Malgré le retrait du DBP des vernis à ongles, l'inquiétude persiste.

En effet, le phtalate de dibutyle n'était pas le seul ingrédient problématique des vernis à ongles. Les parabènes, des conservateurs souvent retrouvés dans les vernis à ongles, sont également suspectés d'être des perturbateurs endocriniens. Ces molécules pourraient imiter l'action des œstrogènes et se lier aux récepteurs spécifiques à ces hormones, entraînant de fait leur activation. Les parabènes suscitent ainsi des interrogations quant à leurs conséquences sur la fertilité et leur rôle dans la survenue de cancers hormono-dépendants, comme le cancer du sein. Des études réalisées chez les rongeurs rapportent des effets des parabènes sur les appareils reproducteurs mâles et femelles, mais d'autres travaux réalisés chez l'homme ne montrent pas d'association entre les concentrations de parabènes urinaires et les taux d'hormones circulant ou la qualité du sperme.
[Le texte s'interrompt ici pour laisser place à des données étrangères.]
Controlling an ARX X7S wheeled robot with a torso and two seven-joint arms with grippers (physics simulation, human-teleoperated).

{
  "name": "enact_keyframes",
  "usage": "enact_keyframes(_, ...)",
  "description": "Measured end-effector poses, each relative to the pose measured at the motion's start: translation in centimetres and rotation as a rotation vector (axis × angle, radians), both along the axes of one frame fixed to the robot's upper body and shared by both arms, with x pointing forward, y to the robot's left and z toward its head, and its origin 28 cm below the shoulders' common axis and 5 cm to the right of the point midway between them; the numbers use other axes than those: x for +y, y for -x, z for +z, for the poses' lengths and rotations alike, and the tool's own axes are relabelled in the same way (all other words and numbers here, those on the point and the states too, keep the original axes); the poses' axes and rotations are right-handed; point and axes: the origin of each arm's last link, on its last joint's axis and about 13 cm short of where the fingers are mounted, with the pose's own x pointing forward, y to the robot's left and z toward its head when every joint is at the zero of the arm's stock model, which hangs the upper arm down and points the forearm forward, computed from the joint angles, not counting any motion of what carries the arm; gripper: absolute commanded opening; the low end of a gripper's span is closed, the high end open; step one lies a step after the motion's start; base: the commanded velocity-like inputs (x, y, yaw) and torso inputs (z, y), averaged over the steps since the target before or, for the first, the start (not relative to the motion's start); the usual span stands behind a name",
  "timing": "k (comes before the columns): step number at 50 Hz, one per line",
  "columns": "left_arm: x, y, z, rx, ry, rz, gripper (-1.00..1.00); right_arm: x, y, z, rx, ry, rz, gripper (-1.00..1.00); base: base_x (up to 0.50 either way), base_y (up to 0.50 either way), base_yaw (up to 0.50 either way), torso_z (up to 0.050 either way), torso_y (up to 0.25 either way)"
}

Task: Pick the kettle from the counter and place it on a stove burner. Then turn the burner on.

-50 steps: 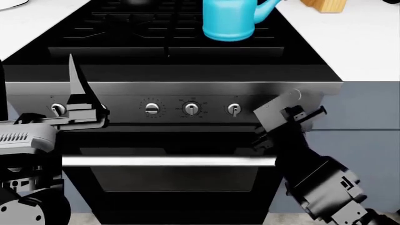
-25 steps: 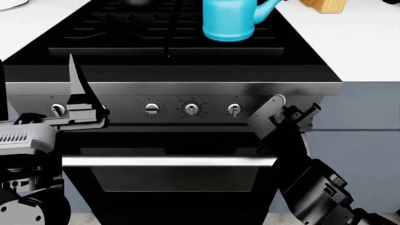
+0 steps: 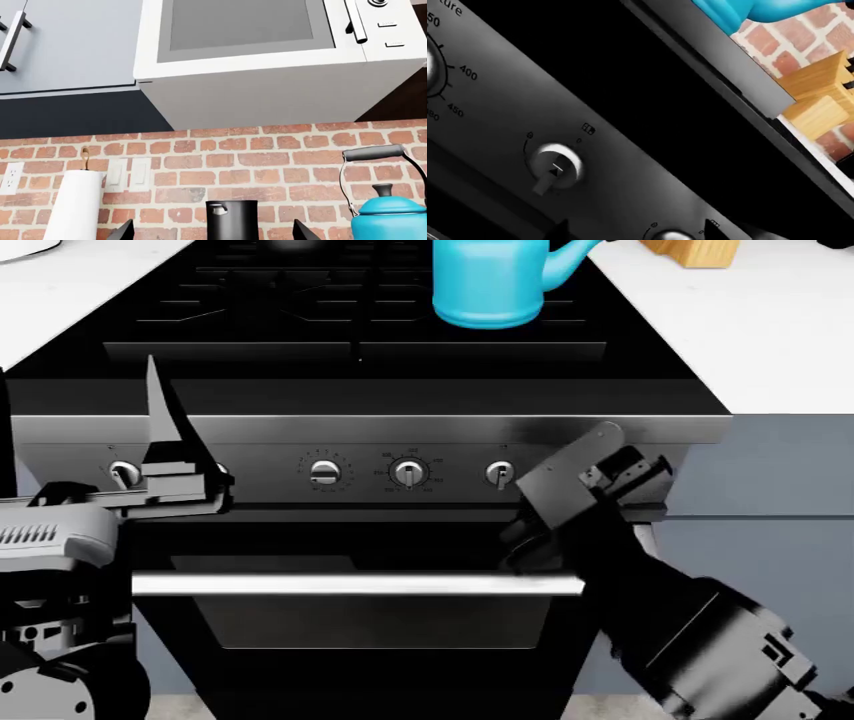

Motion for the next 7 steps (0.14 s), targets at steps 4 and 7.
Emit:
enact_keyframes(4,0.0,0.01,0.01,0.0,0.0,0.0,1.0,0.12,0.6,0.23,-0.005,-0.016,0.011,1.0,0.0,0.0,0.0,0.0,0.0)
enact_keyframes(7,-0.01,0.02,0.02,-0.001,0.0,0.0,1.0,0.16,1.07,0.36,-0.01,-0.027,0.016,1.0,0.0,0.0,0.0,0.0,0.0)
Les études épidémiologiques disponibles à ce jour sont encore trop peu nombreuses pour affirmer que les parabènes sont des perturbateurs endocriniens mais certains éléments incitent à la prudence.

Un autre agent présent dans les vernis à ongles est souvent incriminé : le phosphate de triphényle (TPHP). Également utilisée dans les encres et les peintures, cette molécule est aussi suspectée d'interagir avec le système hormonal et de le perturber. Les données sur sa toxicité chez l'Homme sont rares mais des travaux menés chez les animaux inquiètent. Il a par exemple été montré que l'exposition à court terme (21 jours) au phosphate de triphényle chez le poisson zèbre était associée à une altération de l'équilibre des hormones sexuelles et de la fonction reproductrice. Même si le TPHP n'est pas un perturbateur endocrinien avéré, il reste préoccupant, d'autant plus que, selon la base de données internationale Skin Deep, gérée par l'Environmental Working Group et recensant plus de 27 000 cosmétiques, le TPHP figurait sur l'étiquette d'environ un vernis sur deux disponible à la vente entre 2012 et 2015.
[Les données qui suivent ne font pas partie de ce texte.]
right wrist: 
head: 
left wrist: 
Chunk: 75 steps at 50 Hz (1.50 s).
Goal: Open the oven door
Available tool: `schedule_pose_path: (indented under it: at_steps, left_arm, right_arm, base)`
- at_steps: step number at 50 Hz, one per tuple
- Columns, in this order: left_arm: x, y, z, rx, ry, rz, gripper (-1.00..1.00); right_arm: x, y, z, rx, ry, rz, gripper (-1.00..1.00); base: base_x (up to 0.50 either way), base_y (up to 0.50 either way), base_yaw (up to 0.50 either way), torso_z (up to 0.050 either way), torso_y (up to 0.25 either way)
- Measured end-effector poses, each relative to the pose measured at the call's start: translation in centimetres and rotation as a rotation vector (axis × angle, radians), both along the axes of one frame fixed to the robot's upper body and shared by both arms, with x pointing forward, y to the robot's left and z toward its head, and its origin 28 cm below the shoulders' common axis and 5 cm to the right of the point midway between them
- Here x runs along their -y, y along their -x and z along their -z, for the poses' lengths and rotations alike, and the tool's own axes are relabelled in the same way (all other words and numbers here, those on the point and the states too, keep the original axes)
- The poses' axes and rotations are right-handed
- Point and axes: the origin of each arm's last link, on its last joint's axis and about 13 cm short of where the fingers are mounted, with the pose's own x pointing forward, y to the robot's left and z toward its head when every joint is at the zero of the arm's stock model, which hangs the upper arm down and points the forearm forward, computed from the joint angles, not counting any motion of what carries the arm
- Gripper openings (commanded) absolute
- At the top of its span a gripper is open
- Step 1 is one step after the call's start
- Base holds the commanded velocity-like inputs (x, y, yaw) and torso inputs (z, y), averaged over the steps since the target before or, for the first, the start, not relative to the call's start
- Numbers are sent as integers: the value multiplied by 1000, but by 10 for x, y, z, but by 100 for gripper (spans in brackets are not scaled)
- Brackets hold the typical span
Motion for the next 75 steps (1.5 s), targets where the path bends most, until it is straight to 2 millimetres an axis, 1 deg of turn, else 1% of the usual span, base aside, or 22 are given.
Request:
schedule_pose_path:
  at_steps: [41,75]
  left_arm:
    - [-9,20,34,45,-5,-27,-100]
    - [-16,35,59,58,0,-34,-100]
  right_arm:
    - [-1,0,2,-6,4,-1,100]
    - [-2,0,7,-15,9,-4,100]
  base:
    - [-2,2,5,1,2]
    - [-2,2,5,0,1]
Une étude a récemment cherché à évaluer si l'application de vernis à ongles représentait une voie d'exposition potentielle au TPHP. Pour cela, les niveaux urinaires de phosphate de diphényle (DPHP), un métabolite principal du TPHP, ont été mesurés avant et après l’application d’un vernis contenant du TPHP sur les ongles ou sur des gants, afin de déterminer si le TPHP pénétrait par voie cutanée ou par inhalation. Les résultats ont révélé une augmentation significative des niveaux urinaires de DPHP après application du vernis directement sur les ongles, contrairement à l’application sur des gants, ce qui suggère une absorption majoritairement cutanée du TPHP. Si des recherches supplémentaires sont encore nécessaires pour confirmer la dangerosité du TPHP et son rôle potentiel de perturbateur endocrinien, ces données soulignent l’intérêt de rester vigilant quant à son utilisation.

Niveaux urinaires de DPHP avant et après application de vernis à ongles sur les mains ou sur des gants.
Niveaux urinaires de DPHP avant et après application de vernis à ongles sur les mains ou sur des gants.
Source : STAPLETON H. M. & al. Nail polish as a source of exposure to triphenyl phosphate. Environment International (2016).

Certains composés présents dans les vernis à ongles sont suspectés d'interagir avec le système endocrinien mais les données restent encore limitées. Ainsi, si la prudence est de mise, il est actuellement difficile d'affirmer que les vernis à ongles sont une source d'exposition aux perturbateurs endocriniens.